In one embodiment, the controller calculates the estimated air volume of the blower using the following equation:

in the above formula, Q _{Estimation of} Showing the estimated air volume of the ith blower; ρ represents the density of the cleaning liquid; v represents the advancing speed of the mechanical arm driving the cleaning mechanism; w represents the width of the cleaning mechanism; d represents the thickness of the liquid film remained after the wiping of the wiping roller; d ₁ The humidity of the air blown by the blower after being reflected by the wiped surface is measured by a humidity sensor; d is a radical of ₀ The humidity of the ambient air is represented and is measured by arranging an ambient humidity sensor; k represents the residual coefficient of the cleaning liquid after wiping by the wiping roller; q represents the supply amount of the cleaning liquid;

and controlling the air volume of the blower according to the estimated air volume obtained by calculation.

The working principle and the beneficial effects of the technical scheme are as follows: according to the scheme, the required air volume of the blower is estimated through a formula, and the blower is controlled according to the calculation result, so that the drying effect is guaranteed, the energy consumption of the blower can be reduced, the cost is saved, and the drying and energy-saving requirements can be optimally balanced; the algorithm model establishes the relation between the cleaning and wiping speed and the air quantity demand, and realizes the cleaning intellectualization.

In one embodiment, the controller is connected with a machine vision module and a vibration detection module, and the machine vision module is used for collecting posture images of a patient during detection, and processing and identifying the posture images; the vibration detection module is used for detecting vibration data transmitted to the transmitting end and the receiving end in real time;

the positioning compensation module is provided with a positioning model, a system compensation model and a motion compensation model;

the positioning model is used for determining the positioning information of the receiving end according to the identification information of the posture image of the patient;

the system compensation model is used for performing system compensation on the positioning of the receiving end according to the service life and the service frequency;

the motion compensation model is used for motion compensation of the positioning of the receiving end by simulating the motion of the moving part and combining the vibration data.

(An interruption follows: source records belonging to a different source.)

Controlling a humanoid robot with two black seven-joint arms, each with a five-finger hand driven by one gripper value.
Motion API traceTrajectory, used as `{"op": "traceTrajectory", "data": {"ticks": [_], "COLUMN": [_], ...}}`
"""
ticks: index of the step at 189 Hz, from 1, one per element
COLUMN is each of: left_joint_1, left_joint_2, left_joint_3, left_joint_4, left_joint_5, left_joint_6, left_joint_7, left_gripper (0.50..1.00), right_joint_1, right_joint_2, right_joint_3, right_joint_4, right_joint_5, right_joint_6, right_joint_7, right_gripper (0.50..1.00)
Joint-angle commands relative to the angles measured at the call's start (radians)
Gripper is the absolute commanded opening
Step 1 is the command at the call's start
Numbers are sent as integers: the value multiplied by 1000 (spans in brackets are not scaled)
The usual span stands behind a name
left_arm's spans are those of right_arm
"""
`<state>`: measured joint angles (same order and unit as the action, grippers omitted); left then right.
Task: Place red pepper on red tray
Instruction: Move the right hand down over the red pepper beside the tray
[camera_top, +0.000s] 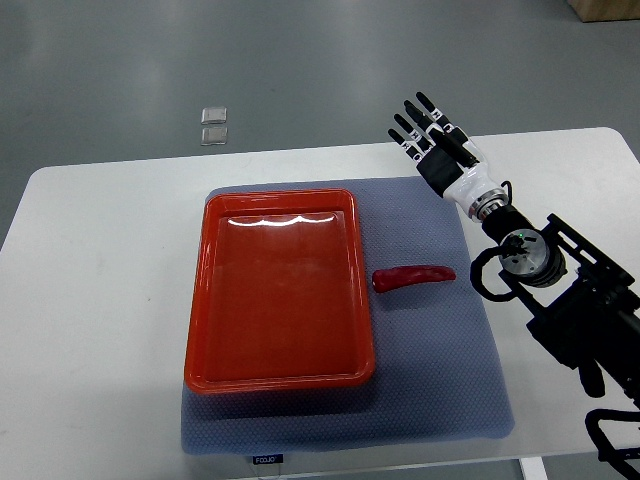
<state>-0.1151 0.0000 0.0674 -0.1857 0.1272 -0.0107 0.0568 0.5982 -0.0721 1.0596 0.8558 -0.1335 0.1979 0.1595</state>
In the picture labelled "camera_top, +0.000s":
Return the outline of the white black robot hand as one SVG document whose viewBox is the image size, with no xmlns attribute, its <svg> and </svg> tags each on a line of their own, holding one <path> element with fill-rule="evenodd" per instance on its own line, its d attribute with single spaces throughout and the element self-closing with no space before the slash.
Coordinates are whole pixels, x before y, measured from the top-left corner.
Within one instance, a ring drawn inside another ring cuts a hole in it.
<svg viewBox="0 0 640 480">
<path fill-rule="evenodd" d="M 461 145 L 446 134 L 456 126 L 423 92 L 418 91 L 416 99 L 422 109 L 409 100 L 403 103 L 415 126 L 398 113 L 393 116 L 406 139 L 393 128 L 387 133 L 416 163 L 429 187 L 457 203 L 470 219 L 485 219 L 504 207 L 506 190 L 490 177 L 486 156 L 472 141 Z"/>
</svg>

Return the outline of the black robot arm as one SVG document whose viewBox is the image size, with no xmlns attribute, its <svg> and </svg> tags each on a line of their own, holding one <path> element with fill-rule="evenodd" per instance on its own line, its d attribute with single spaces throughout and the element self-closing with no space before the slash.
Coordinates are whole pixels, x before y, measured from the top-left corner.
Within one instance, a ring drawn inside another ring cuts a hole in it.
<svg viewBox="0 0 640 480">
<path fill-rule="evenodd" d="M 512 185 L 496 183 L 484 153 L 422 92 L 404 103 L 389 136 L 439 197 L 481 225 L 494 246 L 471 263 L 470 282 L 494 303 L 519 300 L 526 327 L 585 393 L 605 394 L 610 376 L 639 401 L 639 297 L 633 277 L 551 214 L 536 228 L 513 204 Z"/>
</svg>

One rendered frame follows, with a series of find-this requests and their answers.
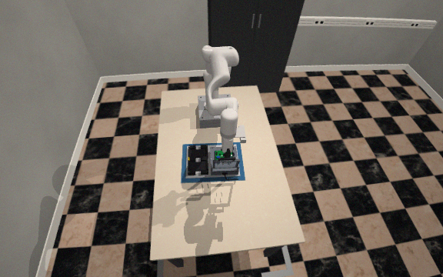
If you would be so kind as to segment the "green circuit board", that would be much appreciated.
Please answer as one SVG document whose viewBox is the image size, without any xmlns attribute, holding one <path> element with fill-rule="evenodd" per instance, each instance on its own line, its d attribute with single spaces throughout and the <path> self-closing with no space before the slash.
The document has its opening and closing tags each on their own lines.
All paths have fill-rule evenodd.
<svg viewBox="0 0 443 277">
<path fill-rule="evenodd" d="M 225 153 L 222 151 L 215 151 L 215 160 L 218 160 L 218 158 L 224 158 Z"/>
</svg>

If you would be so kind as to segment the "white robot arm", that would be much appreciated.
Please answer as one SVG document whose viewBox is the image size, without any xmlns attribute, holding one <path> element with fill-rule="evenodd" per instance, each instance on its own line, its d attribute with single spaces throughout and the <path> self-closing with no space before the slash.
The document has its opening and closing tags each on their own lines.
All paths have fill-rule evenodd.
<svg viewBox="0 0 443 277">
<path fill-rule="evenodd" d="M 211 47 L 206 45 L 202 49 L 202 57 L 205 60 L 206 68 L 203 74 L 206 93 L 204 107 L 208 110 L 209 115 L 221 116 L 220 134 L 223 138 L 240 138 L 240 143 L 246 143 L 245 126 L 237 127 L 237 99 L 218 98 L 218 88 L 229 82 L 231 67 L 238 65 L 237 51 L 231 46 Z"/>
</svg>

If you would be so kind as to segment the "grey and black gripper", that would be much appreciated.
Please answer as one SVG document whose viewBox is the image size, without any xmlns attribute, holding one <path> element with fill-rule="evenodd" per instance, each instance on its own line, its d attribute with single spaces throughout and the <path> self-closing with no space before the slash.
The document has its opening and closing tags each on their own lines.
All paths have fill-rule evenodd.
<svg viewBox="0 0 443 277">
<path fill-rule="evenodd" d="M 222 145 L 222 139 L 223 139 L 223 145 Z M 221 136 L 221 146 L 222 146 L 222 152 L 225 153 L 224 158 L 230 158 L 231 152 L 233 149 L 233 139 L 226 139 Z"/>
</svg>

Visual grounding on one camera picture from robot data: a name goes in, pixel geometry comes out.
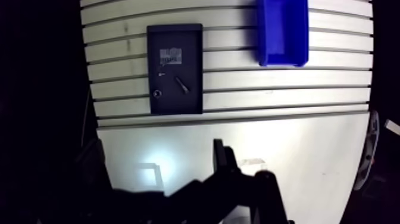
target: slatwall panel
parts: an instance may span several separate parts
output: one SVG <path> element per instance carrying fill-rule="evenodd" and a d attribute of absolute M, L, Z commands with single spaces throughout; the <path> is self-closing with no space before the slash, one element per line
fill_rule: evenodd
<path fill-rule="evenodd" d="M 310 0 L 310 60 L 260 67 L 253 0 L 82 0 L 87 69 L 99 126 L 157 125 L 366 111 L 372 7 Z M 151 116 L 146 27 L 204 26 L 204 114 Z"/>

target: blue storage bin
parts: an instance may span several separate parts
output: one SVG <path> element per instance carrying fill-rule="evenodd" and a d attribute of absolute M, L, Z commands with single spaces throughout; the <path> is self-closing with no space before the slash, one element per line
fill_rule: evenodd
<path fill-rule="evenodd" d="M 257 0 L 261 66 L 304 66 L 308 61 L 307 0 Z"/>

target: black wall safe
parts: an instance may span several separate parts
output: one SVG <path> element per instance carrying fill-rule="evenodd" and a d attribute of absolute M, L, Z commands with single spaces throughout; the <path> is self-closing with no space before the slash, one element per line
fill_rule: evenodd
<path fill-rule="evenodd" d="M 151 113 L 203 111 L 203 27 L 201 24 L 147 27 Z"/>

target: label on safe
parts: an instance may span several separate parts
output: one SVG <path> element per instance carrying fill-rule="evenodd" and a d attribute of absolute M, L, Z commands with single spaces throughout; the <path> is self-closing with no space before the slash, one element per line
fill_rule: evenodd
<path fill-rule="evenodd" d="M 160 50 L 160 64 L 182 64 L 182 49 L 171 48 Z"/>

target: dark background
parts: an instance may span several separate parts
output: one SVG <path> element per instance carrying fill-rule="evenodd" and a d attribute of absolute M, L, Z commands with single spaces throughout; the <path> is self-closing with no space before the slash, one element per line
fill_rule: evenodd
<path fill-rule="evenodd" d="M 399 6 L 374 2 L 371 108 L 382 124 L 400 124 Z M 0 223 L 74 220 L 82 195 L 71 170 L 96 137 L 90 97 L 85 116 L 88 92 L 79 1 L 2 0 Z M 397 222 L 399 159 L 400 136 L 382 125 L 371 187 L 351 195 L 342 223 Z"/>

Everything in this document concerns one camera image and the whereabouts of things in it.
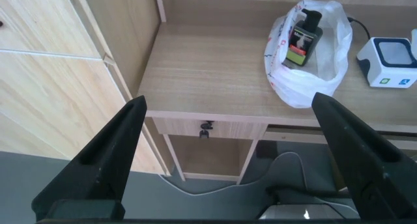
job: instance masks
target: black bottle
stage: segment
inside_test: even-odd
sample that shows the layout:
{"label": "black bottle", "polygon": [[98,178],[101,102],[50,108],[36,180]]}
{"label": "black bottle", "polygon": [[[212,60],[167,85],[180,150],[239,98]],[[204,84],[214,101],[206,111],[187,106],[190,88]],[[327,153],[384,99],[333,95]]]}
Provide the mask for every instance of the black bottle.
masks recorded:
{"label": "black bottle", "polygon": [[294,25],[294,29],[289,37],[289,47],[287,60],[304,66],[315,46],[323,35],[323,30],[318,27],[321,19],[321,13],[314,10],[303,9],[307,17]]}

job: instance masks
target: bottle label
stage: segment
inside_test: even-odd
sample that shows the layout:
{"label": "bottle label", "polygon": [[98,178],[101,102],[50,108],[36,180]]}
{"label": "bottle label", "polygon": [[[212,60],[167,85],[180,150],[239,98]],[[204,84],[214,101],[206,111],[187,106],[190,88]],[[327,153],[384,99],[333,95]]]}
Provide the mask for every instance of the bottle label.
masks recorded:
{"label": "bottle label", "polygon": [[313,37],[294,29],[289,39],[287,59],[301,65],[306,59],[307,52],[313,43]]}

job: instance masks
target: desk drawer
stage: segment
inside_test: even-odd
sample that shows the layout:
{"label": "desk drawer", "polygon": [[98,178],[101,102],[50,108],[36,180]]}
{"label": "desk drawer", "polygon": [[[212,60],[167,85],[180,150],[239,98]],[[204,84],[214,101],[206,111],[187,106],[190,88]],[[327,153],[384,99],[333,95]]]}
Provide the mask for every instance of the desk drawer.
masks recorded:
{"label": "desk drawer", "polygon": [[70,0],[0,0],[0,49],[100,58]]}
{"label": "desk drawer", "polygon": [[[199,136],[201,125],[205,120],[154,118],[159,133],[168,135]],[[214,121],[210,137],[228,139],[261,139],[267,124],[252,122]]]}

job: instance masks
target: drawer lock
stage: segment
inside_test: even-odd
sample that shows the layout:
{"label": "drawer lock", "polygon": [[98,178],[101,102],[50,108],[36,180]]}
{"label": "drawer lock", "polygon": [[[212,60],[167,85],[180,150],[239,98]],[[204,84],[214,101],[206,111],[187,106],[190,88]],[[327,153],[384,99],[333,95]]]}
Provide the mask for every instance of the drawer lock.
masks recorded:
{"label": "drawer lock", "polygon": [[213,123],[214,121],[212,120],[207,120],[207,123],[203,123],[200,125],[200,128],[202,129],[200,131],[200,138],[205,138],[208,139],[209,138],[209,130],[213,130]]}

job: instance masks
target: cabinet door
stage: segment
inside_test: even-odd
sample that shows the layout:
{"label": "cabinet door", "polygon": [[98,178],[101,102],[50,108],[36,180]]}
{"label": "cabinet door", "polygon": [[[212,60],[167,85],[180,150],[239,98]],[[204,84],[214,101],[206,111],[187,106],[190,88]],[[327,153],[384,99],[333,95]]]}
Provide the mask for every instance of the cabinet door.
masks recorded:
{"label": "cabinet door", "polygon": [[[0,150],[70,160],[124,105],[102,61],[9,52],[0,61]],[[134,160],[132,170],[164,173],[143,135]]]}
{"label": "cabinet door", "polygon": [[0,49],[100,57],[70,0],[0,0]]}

The working principle and the beneficial effects of the technical scheme are as follows: according to the scheme, the machine vision module is arranged to collect posture images of a patient during detection, process and identify the posture images, and the vibration detection module is arranged to detect vibration data transmitted to the transmitting end and the receiving end in real time to serve as a data base; by setting the positioning model, the system compensation model and the motion compensation model, positioning and compensation are carried out on the basis of the data, and positioning accuracy is improved, so that the quality of images shot by an X-ray machine is improved.

In one embodiment, the controller performs artifact removal processing on the image signal at the receiving end, which is as follows:

constructing an image model of an X-ray machine receiving end based on a vibration condition:

P(x,y)＝∫ ₀ ^t f ₁ (x,y,t)f ₂ (x,y,t)dt

in the above formula, P (X, y) represents the image imaging of the receiving end of the X-ray machine, (X, y) represents the coordinates, and t represents the image shooting duration of the X-ray machine; f. of ₁ (X, y, t) represents a vibration wave transmission field received by the transmitting end of the X-ray machine; f. of ₂ (X, y, t) represents a vibration wave transmission field received by the receiving end of the X-ray machine;

denoising the image model by adopting the following formula:

in the above formula, P' represents the clear image imaging of the receiving end of the X-ray machine under the condition of suppressing vibration; u represents the RTM clear profile of the image model P (x, y); p represents the original profile of the image model P (x, y); τ represents a denoising factor;

representing a norm operator; | | non-woven hair _TV A constraint operator is represented.

The working principle and the beneficial effects of the technical scheme are as follows: according to the scheme, the image model of the X-ray machine receiving end based on the vibration condition is built, the image signal of the receiving end is subjected to artifact elimination processing by matching with a denoising processing algorithm according to the vibration data signal, and the vibration influence on equipment during detection is eliminated, so that a clearer shot image is obtained.

It will be apparent to those skilled in the art that various changes and modifications may be made in the present invention without departing from the spirit and scope of the invention. Thus, if such modifications and variations of the present invention fall within the scope of the claims of the present invention and their equivalents, the present invention is also intended to include such modifications and variations.

Claims (10)

1. A radioactive medical imaging device is characterized by comprising a controller, an X-ray machine and a bottom plate; the X-ray machine comprises a transmitting end and a receiving end;

a support plate is fixed at the right end of the top of the bottom plate, the transmitting end is installed on the left side of the support plate, a first fixing plate and a second fixing plate are respectively fixed on the front side and the rear side of the bottom plate, a moving frame is arranged on the first fixing plate and the second fixing plate, and the receiving end is installed at the lower end of the moving frame;

the controller is provided with a positioning compensation module which is used for positioning adjustment and motion compensation when the controller controls the X-ray machine to shoot images.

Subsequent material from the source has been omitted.